When it comes to “gender dysphoria” the author of the article straight up lies. I’m holding the book with the official psychiatric definition, and it reads, “Gender dysphoria refers to the distress that may accompany the incongruence between one’s experienced or expressed gender and one’s assigned gender” (Diagnostic and Statistical Manual of Mental Disorders Fifth Ed., 2013, p. 451). “Transgender” is the feeling of being the opposite sex, but even that is not specific enough for the psychiatric community, which defines transgender as, “the broad spectrum of individuals who transiently or persistently identify with a gender different from their natal gender” (p. 451).

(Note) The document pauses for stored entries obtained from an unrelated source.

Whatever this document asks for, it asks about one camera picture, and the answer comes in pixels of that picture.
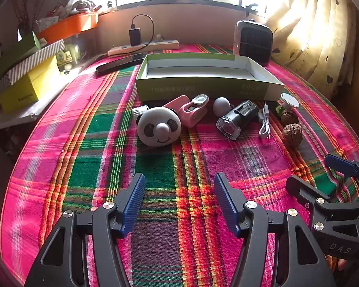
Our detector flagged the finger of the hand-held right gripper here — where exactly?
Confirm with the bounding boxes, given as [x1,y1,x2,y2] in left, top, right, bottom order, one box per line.
[325,155,359,199]
[286,175,359,263]

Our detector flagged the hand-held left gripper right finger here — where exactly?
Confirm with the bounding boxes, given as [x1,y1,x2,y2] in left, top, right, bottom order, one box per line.
[214,172,337,287]

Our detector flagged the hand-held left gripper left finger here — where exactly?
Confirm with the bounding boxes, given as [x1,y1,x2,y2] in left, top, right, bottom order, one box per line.
[24,173,146,287]

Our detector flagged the brown walnut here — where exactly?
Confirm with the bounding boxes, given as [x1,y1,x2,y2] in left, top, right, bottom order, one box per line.
[280,110,299,127]
[282,123,303,148]

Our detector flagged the white short cable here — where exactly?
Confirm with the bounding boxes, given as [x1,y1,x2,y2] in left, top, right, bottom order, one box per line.
[257,102,273,139]

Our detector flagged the white panda face gadget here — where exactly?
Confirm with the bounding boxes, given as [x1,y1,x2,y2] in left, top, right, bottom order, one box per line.
[137,107,182,148]

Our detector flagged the green and white round holder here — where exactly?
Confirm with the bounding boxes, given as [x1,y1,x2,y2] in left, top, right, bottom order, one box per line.
[276,93,300,117]

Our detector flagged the black silver stamp device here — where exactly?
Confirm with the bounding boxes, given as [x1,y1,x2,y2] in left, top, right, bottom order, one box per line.
[216,100,259,142]

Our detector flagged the small white round cap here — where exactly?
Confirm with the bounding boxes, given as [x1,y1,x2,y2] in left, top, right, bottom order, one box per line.
[132,105,150,118]

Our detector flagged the pink clip with round lens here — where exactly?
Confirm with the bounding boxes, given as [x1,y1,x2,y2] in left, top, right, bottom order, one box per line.
[182,94,209,128]

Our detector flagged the white ball knob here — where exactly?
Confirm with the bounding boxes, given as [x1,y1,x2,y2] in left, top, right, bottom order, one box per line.
[213,97,231,116]

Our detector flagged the green cardboard box tray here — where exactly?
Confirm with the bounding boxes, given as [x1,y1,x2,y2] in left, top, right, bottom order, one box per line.
[135,52,285,101]

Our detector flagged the pink green plaid tablecloth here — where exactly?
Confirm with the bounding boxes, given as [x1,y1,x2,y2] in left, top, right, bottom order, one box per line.
[0,43,359,287]

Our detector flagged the cream curtain with hearts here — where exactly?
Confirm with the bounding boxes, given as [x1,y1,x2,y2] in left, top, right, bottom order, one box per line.
[263,0,359,102]

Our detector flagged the black smartphone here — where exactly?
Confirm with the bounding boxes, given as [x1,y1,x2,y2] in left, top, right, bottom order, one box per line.
[96,52,148,74]

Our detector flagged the grey portable heater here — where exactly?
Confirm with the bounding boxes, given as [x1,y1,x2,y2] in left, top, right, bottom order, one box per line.
[233,19,273,66]

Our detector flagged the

Finally, he talked about the suicide rate of those who had undergone “sex-reassignment” surgery skyrocketing in Sweden. I couldn’t find the study he was referring to, but from what I’ve learned in my studies a lot can depend on the destination gender assignment. Men who reassign to female tend to have lower life satisfaction, and one hypothesis is that they have gone through life as male with all of the advantages of being male, and then they are suddenly thrown into a woman’s world and are given fewer advantages because of general sexism. On the other hand, women who transition to men end up very happy and satisfied in part because testosterone makes you feel great, and they get to reap the benefits of being male in a male dominated society.
So that’s what I have to say in direct response to the article. In more general terms, and as someone with an interest in the subject, I think teens and young adults will always find something to be confused and dissatisfied about, so if it’s not their gender or sexual preference, it’s their career or education or personal drama. Anything can become the center of someone’s dysphoric mood. Most people get over the thing that causes them grief by the time they hit 30–some of them do it on their own, some with the help of friends, and others with the help of doctors and therapists.
I think it’s good that we’re talking about it and I think it’s good that we don’t generally murder people en masse for defying cultural gender norms. I think everyone deserves to use the restroom. I also think that an individual’s life experience is more interesting than the collective experience of a group, so I try not to think of all transgendered people as being one way or the other just as I wouldn’t think of all South Africans or all Koreans as the same.
I also think that people are reaching limits of understanding. Not everyone has the capacity to know and understand 30,000 words (Shakespeare’s written vocabulary) and it can get downright exhausting to keep up with changing social standards. When you get enough small groups of people demanding respect and the use of a whole new vocabulary, it can be frustrating, and when you add in financial stress, school, new research, the economy, the government, international relations, ethical conundrums, and religion–research also shows that these kinds of pressures can reduce language ability among other cognitive skills. The world is in an unprecedented state, both in terms of actual population, but also in terms of diversity. The solution to that building complication and stress, in my opinion (which is based as much as I can make it on research and science) is to start with positive regard for our fellow humans, to be a little more laid back about things, and to keep an open mind about new ideas.
Edit: A friend pointed out that I had the age range of the Concrete Operational Stage incorrectly identified as 3 to 7 which is actually the Preoperational Stage. The article has been edited to reflect what I intended.